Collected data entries

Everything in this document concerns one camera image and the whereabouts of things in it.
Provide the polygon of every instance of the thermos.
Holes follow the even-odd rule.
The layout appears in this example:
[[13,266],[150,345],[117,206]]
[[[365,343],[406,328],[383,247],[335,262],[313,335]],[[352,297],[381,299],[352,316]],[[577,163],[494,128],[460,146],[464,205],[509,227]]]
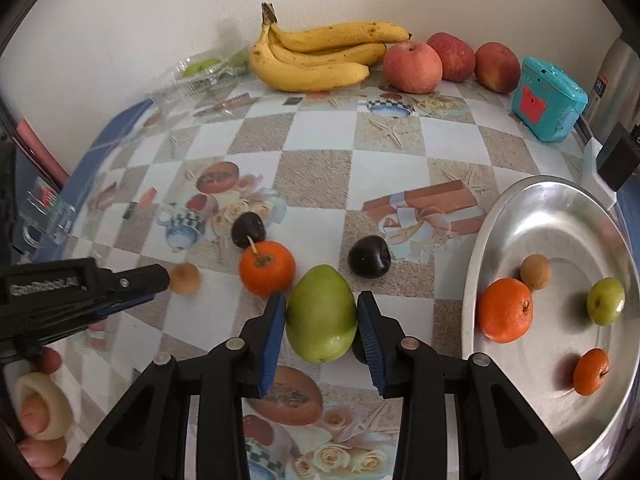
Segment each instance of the thermos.
[[618,123],[631,132],[640,122],[640,57],[624,32],[602,62],[583,115],[602,144]]

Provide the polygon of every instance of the green fruit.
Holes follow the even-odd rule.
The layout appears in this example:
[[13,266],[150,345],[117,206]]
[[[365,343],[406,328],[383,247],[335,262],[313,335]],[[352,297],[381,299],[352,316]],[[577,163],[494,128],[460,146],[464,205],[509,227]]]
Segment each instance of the green fruit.
[[587,313],[601,326],[613,323],[625,306],[625,288],[616,278],[604,278],[591,287]]
[[212,57],[211,59],[204,60],[200,63],[192,63],[182,72],[182,77],[191,77],[196,75],[198,72],[202,72],[206,70],[210,66],[215,66],[220,62],[219,59]]
[[229,66],[233,66],[235,68],[240,68],[247,65],[246,55],[244,54],[234,54],[229,59]]
[[349,284],[332,267],[309,270],[287,303],[287,338],[306,361],[325,363],[341,357],[353,342],[356,303]]

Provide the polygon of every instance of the pink object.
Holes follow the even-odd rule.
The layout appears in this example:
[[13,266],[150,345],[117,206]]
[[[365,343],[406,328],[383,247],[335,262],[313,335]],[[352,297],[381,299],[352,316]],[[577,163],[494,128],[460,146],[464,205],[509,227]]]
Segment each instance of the pink object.
[[58,164],[56,159],[53,158],[53,155],[49,153],[49,150],[44,147],[44,144],[40,142],[38,136],[29,126],[29,123],[23,118],[15,130],[24,143],[35,154],[44,170],[47,171],[55,181],[60,183],[60,186],[64,186],[69,178],[69,174]]
[[147,189],[140,197],[140,200],[138,200],[138,207],[146,207],[151,204],[154,201],[157,193],[158,192],[156,191],[155,187],[150,187],[149,189]]
[[533,95],[529,86],[523,86],[522,98],[520,99],[520,111],[525,115],[525,117],[532,123],[536,124],[540,120],[540,117],[542,117],[542,113],[545,110],[546,103],[544,100]]
[[103,319],[89,325],[87,330],[87,344],[90,348],[104,352],[107,349],[107,320]]

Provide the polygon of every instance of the metal tray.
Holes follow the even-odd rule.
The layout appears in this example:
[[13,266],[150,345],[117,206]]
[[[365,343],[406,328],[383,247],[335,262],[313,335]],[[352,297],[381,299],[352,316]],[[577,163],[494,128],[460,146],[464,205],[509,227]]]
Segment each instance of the metal tray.
[[[523,259],[544,254],[551,283],[533,293],[529,331],[497,344],[476,328],[476,298],[498,278],[518,277]],[[614,276],[626,303],[610,326],[593,324],[586,297],[593,283]],[[598,445],[629,394],[640,352],[638,274],[625,239],[606,211],[571,182],[533,176],[513,184],[487,215],[466,275],[462,308],[463,357],[485,352],[507,374],[577,463]],[[577,358],[600,347],[610,372],[592,396],[571,388]]]

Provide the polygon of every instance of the banana stem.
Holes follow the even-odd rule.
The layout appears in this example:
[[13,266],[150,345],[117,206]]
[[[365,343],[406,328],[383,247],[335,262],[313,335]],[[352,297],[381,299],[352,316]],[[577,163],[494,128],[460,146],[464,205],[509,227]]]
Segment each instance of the banana stem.
[[278,23],[278,19],[276,18],[276,13],[273,10],[273,6],[271,4],[262,3],[262,24],[263,25],[273,25],[273,23]]

→ YOUR ASSIGNMENT
Examine the entries and say how many of their lines hold the word "polygon". No other words should accompany the number.

→ ANSWER SECTION
5